While code metrics are frequently used to improve code quality, traditional metrics are not sufficient to determine the true risk behind a code base, argues Coverity's Ben Chelf in an interview Artima. Coverity recently released its Software Readiness Manager for Java, a tool that aims to combines traditional metrics with some additional data, and correlate all that information, in order to create a better gauge of software risk:
We are giving software development managers a set of aggregated and normalized statistics, metrics about their software system. Those metrics accurately describe the risk inherent in that system that can be correlated with the eventual deployment quality of that system.
The key observation behind the product is that while lots of people have measured software before, and there are many different ways to pull data out of a software system, none of the traditional measures can predict anything a priori about the software. Traditional measures include the lines of code, cyclomatic complexity, notions of how many comments you have, test coverage, defect detection and static analysis as a metric, and so on.
We found it necessary to combine these statistics to correlate them into higher-level indicators that truly measure what’s going on in a software system. By aggregating, normalizing, and correlating these things, we can compare apples to apples, and numbers from one codebase to another.
For example, think of just two metrics: test case coverage and complexity. The way you want to correlate those is that if you have a very complex function, you want to require higher test-case coverage. If you have very high complexity and low test-case coverage, that’s inherently more risky than if you have high complexity and high test coverage. Similarly, if the complexity is not very high, the coverage might not be as important: lower test coverage might be OK for a very simple function.
We have a few terms to describe the roll-up of these metrics. There’s something we call the volume of the code, which shows how dense the code is. That’s something the takes into account the comments, complexity, and number of lines per function. We also have something called raw complexity: it combines traditional notions of complexity, with some additional relevant metrics. We also look at results of static analysis and correlate that to the total number of violations. Another metric tries to gauge the testability of the system: combining test case coverage with complexity, for example, gives you some notion of how well the code base is tested.

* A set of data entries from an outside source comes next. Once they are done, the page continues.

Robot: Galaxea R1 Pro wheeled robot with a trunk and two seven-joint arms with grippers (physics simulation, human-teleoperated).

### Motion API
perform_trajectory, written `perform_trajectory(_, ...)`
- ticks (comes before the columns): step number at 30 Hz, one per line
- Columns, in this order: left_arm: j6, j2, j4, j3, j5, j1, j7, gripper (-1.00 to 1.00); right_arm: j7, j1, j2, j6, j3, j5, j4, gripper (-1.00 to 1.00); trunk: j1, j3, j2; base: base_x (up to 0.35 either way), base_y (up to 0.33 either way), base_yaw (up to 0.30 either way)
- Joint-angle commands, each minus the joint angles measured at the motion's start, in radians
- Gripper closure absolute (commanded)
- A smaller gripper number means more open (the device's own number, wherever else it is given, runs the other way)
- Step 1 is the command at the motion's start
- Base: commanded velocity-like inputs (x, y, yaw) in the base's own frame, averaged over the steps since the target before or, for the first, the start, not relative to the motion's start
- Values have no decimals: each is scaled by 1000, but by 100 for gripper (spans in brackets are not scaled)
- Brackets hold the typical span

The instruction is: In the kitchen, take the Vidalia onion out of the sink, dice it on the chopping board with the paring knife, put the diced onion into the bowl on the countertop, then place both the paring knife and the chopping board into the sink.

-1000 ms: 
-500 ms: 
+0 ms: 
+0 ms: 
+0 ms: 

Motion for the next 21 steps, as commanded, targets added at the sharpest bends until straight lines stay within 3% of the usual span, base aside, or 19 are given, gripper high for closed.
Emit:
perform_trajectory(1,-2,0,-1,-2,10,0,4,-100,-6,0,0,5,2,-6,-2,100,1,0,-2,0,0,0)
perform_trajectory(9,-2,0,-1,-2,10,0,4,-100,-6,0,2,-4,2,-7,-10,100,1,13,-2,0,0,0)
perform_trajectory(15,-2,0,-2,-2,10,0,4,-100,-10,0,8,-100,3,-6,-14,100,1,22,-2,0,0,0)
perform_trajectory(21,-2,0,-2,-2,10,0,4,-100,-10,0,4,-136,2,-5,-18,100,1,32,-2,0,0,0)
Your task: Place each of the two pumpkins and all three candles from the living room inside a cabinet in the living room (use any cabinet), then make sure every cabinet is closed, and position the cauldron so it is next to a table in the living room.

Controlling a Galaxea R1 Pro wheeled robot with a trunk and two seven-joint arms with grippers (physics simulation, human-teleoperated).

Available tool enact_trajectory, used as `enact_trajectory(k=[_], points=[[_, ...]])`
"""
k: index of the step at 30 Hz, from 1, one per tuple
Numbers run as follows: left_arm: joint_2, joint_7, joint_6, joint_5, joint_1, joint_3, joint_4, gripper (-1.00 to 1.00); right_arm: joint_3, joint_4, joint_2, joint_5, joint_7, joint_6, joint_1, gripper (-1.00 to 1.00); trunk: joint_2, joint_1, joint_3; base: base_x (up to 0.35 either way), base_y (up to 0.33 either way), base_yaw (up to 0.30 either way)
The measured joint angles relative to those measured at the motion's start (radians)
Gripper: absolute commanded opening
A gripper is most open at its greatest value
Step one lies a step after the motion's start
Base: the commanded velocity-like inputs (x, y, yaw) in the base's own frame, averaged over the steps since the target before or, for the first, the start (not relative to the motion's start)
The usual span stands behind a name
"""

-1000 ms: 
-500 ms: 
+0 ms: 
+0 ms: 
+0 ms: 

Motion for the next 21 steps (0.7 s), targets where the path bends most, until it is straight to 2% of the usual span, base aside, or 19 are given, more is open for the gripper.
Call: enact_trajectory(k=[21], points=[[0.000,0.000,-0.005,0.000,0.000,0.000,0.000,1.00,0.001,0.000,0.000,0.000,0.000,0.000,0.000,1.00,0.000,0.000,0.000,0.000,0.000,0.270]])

Part of this is a question of normalization. You want for each of those indicators to have a single number that’s normalized so that you can compare volume to complexity , to static analysis violations, across many projects and code bases. In the raw metrics themselves, things don’t line up that nicely: you can’t necessarily compare the amount of defects with code coverage, for example.
At the highest level, we roll up those indicators into two main indices: overall risk that is a measure of quality, and unmaintainability that measures the potential of the system to evolve over time.
Managers that tried out this product tell us that there is a one-to-one correspondence with the issues that they’re finding in the field after they release their code and the highlighted hotspots from our product. There is also a direct correlation between the experience of the development team developing the product, and the risk our product highlighted in that piece of code.
While managers had informal notions of these metrics in the past, armed with this data, they are better equipped to discuss deadline and resource allocation issues both with their upper management and with the development team.